## The problem
Beginning with the line that contains "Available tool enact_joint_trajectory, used" in the material below, print each line exactly until the line that contains "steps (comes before" has been printed, then stop.

## Records for this exercise

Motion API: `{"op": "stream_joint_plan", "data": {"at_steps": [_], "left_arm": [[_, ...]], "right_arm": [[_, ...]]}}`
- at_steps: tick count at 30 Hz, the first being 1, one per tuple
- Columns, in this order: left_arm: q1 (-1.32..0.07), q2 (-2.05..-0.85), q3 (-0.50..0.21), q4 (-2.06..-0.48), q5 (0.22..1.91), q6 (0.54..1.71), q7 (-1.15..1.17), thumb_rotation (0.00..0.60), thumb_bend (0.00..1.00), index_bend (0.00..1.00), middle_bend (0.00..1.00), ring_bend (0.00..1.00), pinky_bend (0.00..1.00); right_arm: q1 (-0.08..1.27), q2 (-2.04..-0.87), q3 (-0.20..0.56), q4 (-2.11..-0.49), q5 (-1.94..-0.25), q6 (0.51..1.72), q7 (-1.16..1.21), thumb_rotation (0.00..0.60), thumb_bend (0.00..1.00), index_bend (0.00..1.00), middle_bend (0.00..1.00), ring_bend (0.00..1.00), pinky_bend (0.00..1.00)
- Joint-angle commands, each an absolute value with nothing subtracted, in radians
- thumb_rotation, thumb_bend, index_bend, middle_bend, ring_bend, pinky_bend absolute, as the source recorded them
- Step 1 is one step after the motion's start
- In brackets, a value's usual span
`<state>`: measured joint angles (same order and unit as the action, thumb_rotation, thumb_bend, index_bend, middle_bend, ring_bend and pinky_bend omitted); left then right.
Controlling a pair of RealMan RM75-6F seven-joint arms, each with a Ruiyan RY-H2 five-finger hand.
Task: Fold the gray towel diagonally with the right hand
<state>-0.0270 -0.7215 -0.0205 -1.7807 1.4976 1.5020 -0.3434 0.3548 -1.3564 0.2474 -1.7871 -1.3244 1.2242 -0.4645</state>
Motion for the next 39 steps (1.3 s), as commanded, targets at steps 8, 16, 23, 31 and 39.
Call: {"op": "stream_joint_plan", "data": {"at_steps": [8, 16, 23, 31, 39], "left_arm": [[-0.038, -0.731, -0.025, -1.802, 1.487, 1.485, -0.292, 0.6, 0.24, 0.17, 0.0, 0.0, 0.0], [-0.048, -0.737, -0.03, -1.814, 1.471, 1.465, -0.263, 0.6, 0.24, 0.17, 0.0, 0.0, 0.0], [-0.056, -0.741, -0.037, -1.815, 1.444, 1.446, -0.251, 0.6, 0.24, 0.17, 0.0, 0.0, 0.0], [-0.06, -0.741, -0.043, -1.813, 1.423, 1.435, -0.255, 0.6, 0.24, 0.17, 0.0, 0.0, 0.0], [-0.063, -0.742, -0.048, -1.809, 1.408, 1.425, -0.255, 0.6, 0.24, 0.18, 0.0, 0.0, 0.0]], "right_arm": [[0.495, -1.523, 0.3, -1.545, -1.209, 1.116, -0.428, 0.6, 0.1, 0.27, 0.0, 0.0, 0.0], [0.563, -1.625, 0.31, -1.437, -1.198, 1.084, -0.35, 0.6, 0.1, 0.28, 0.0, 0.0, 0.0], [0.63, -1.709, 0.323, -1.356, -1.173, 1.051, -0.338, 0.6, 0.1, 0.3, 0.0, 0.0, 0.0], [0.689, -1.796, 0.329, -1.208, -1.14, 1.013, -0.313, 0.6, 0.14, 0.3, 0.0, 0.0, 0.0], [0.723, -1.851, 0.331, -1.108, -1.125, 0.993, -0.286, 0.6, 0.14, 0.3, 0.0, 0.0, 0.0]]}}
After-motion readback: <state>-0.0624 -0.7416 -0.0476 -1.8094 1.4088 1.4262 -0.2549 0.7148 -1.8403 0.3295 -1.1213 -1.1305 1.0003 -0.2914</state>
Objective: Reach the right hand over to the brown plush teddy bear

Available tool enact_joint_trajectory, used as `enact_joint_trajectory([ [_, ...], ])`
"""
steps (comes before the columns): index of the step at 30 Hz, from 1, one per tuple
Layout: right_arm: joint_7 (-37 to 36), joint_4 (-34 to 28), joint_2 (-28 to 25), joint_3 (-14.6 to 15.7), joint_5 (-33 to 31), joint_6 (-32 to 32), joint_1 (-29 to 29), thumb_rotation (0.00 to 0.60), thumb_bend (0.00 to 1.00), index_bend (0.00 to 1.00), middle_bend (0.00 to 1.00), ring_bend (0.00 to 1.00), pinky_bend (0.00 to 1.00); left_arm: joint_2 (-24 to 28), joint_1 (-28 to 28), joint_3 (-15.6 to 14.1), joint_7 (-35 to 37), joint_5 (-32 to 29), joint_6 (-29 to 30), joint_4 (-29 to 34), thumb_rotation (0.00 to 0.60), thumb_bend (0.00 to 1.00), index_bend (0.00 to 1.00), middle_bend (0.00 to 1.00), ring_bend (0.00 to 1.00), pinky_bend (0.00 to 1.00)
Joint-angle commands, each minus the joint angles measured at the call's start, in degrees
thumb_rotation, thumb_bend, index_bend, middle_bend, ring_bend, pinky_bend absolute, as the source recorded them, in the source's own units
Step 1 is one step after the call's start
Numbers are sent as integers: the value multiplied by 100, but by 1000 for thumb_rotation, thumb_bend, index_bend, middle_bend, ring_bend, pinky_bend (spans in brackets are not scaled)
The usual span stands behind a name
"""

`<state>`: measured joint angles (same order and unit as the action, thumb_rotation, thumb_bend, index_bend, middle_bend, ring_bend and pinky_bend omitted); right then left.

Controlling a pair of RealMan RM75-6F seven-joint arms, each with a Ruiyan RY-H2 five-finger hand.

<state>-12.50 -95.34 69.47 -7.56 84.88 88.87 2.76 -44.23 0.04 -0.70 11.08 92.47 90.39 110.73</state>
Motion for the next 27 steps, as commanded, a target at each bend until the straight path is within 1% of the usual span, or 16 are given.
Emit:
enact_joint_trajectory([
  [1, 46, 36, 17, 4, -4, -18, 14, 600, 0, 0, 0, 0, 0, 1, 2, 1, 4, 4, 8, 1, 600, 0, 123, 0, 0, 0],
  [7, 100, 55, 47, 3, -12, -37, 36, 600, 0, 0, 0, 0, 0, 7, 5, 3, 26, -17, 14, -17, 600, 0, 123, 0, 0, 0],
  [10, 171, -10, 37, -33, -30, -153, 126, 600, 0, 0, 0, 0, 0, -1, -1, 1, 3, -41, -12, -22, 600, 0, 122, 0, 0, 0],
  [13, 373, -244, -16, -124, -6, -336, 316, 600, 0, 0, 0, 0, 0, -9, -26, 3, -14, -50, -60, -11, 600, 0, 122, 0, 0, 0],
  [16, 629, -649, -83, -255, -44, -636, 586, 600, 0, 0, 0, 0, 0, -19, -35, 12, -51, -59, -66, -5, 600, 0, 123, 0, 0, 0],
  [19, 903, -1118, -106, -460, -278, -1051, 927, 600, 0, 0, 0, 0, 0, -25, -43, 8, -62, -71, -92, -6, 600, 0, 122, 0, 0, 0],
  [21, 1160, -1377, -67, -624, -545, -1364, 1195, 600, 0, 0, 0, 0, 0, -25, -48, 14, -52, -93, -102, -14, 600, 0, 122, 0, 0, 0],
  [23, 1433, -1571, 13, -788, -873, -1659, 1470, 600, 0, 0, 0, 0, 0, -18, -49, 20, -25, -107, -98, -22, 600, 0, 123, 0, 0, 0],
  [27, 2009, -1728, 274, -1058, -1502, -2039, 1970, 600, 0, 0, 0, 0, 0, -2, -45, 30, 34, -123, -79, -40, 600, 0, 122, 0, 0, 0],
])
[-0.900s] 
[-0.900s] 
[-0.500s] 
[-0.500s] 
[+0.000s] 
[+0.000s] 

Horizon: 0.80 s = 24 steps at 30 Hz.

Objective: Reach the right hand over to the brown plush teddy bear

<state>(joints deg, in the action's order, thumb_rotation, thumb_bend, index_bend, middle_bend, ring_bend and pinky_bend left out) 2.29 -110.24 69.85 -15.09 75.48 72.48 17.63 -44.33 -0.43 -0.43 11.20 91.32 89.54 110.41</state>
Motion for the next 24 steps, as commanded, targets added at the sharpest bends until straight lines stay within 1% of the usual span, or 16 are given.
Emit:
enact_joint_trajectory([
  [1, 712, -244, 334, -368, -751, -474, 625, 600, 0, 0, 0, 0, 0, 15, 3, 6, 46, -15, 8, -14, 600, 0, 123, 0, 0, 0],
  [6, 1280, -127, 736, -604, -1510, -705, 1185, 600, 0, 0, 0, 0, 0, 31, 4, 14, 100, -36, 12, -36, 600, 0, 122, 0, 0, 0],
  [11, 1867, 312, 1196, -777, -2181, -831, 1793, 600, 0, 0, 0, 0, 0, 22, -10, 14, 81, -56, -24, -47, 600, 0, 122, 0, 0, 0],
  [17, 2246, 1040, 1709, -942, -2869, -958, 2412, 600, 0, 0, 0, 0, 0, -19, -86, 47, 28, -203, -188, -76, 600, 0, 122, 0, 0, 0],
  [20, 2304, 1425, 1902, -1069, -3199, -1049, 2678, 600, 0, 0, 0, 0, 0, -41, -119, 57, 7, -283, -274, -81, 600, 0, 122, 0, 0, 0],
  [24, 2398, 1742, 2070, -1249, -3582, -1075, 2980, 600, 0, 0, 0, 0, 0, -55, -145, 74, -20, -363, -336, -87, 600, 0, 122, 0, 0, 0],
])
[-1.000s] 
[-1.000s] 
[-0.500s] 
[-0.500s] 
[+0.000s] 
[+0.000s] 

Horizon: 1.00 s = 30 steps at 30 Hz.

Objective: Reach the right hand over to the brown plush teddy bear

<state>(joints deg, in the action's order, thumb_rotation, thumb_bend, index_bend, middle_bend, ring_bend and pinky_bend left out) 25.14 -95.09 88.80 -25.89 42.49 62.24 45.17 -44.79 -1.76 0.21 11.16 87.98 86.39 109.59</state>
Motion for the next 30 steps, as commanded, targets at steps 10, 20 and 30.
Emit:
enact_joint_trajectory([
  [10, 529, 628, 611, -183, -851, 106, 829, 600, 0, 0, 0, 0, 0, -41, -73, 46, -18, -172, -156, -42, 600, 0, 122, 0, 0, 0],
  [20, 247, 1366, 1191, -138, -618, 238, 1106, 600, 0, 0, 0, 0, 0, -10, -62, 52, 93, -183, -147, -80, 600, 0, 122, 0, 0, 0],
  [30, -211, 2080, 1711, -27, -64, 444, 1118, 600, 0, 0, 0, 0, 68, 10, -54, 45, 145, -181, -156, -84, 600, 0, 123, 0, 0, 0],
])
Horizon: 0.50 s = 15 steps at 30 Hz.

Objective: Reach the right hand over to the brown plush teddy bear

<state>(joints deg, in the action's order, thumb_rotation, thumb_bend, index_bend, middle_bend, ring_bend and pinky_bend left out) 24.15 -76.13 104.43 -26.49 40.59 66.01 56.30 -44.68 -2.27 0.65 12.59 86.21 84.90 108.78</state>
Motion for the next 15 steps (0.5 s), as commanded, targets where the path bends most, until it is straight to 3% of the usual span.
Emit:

## Response to this exercise
Available tool enact_joint_trajectory, used as `enact_joint_trajectory([ [_, ...], ])`
"""
steps (comes before the columns): index of the step at 30 Hz, from 1, one per tuple

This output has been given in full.